Tilki çok kurnaz bir hayvan, her anına dikkat etmek elzemdir. Birde çok kötü bir huyu var girdiği kümeste tüm tavukları telef eder sonra bir tanesini alır gider. Ya aç gözlülükten, yada doyumsuzluktan kendisinden sonrakilere bir şey bırakmaz.
Hakim olmak, nerede ne varsa sahiplenmek, başkalarına yaşam hakkı tanımamak, egoist davranarak adeta birlikte yaşadıklarına hayat hakkı tanımayıp tümünün tarımar olması için her türlü hileye müracaat eder, yıkmasada zarar vermekten geri durmaz, dostluğuna asla güvenilmeyen, bencilliğinden tek başına yaşamaya mahkum olmuş canlıdır.
Kol kanat gerenlere ihanet eden, kumpaslar kuran sırtını dönen, bölünmesi ve parçalanması için kapı, kapı gezen kendine teveccüh olmayacağını anlayınca çakalla iş birliği dahi yapan, onun himayesine giren kurt görünümlü, barışçıl nutuklar atan haindir. Çok yerler gezerek kendine yandaş aramış buldukları ile yola revan olmuş lakin, onları da yarı yolda bırakmış, hüsran olacağını anlayınca kendisi gibi asi olanlarla birlik olup etrafına zarar vermiştir. Tek gayesi yok etmek olan bu zavallı, bencilliği yüzünden itibar görmeyip yalnızlığa mahkum edilmiştir. Yakmak, yıkmak, dağıtmak, derli toplu olanı bozmakta bire birdir. Alın teri ile bin bir emekle yoğrulup, binbir cefa ve eziyete rağmen hayat bulan eserlere zarar vermek dostluk değil düpe düz düşmanlıktır.
Tilki nihayetinde bir hayvandır ama özellikleri itibarı ile bazen insanlar ona benzeye bilmektedir.

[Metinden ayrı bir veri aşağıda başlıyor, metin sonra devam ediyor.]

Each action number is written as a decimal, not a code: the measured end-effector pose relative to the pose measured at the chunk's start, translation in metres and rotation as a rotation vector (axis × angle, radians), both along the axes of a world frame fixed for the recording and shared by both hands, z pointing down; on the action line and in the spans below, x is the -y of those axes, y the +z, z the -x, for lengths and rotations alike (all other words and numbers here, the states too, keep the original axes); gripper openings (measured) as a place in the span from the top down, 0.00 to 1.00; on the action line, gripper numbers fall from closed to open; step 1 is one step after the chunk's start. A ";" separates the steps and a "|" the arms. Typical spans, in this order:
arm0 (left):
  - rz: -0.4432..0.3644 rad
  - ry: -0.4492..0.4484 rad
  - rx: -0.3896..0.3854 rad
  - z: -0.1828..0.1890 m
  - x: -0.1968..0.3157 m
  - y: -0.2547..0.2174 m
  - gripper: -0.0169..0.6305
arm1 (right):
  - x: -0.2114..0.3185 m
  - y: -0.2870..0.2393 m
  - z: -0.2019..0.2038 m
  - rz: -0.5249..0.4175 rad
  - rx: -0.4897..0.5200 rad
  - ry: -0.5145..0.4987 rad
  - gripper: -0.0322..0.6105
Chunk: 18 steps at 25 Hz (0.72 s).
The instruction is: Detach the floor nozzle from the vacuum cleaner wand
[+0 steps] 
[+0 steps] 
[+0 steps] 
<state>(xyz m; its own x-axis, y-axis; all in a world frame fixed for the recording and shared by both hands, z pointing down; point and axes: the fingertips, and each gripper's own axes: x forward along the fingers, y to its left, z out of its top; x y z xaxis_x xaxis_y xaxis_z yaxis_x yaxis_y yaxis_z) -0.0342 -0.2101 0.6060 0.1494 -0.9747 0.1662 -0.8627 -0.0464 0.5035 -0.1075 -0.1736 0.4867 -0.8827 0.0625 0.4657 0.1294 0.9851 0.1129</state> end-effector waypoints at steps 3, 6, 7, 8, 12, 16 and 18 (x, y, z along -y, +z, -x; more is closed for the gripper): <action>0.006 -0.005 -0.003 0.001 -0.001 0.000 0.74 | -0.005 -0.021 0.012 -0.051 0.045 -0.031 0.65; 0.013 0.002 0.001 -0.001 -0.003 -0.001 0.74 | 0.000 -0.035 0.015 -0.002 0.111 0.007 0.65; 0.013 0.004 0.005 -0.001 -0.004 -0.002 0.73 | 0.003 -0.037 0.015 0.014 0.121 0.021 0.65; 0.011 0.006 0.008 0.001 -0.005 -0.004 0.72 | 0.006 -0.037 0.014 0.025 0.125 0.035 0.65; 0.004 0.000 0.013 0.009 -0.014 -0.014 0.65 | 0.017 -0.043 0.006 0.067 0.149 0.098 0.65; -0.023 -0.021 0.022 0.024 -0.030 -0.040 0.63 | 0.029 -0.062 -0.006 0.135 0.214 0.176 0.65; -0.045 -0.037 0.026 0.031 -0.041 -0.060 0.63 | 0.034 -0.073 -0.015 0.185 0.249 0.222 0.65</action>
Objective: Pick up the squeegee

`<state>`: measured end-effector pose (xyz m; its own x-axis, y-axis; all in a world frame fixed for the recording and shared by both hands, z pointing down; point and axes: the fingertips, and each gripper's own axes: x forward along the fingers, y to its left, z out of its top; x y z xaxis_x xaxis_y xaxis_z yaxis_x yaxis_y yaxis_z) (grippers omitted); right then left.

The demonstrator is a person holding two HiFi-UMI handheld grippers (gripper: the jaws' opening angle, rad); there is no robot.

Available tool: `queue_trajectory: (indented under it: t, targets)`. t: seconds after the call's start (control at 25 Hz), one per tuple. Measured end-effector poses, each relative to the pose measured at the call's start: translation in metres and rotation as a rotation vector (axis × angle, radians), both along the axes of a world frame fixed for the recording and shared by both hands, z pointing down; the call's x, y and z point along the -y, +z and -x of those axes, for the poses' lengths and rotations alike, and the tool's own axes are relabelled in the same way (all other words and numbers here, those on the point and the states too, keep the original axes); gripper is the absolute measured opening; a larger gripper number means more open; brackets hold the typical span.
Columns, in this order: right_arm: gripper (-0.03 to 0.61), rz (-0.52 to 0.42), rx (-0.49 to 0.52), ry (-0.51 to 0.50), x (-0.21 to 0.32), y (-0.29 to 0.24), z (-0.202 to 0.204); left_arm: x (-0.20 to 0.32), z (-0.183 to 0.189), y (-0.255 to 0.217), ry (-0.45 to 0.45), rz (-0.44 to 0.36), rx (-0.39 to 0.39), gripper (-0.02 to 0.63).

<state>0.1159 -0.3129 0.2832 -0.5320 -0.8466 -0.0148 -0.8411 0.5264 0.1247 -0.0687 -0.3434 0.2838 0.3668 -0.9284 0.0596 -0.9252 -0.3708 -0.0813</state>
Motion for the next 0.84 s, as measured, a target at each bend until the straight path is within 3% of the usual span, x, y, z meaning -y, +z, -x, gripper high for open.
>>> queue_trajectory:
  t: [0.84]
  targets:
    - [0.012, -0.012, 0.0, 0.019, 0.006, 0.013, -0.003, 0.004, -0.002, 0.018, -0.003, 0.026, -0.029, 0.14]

Ülkemiz daha güzel, rahat, müreffeh, ileri seviyede olabilirdi, ancak tilkilerin olması münasebetiyle bu kadar ilerleme yapabildi. Bir kurum düşünün köklü geleneği ve töresi olan ama ne hikmetse her devirde çelme takılarak tökezletilen, yürümesi ve gelişmesi önlenerek hakim olması daima engellenmiştir. Her türlü zorluğa rağmen dimdik ayakta durması mensubiyet duyanların sahiplenmesinden ileri gelmektedir. ‘’YIKMAK KOLAYDIR, YAPMAK ZORDUR’’. Ne demişler, nerelere gitmişler, kimlerle görüşmüşler, ne talimatları almışlar çok yönlü tahlil yaparak asıl zihniyetlerini, yani tilkice düşüncelerini aşikar etmek şarttır. Besleneceksin, büyüyeceksin, etinden, sütünden, yağından yararlanacaksın sonrada döneceksin tu kaka diyeceksin. Bunun ne insanlıkta nede imanda yeri vardır, bu düpedüz yediğin kaba etmektir. Ne demiş Mevlana hazretleri ‘’YA GÖRÜNDÜĞÜN GİBİ OL, YADA OLDUĞUN GİBİ GÖRÜN’’ . Samimiyet yok olup yerini dalkavukluk almış, ne taraftan rüzgar alırsa oyana dönen fırıldağa dönmüşler.
Kimse, kimsenin aklı ile alay etmesin zira karanlıkta kaybolan çirkinlikler, pislikler güneşin doğuşu ile aşikar olur, mızrak çuvala sığmaz. Unutulmamalı bu dava çileli, zor, çetindir, dualıdır ve beddualıdır. Düşmanca, haince yaklaşan iflah olmaz, iki yakası bir araya gelmez.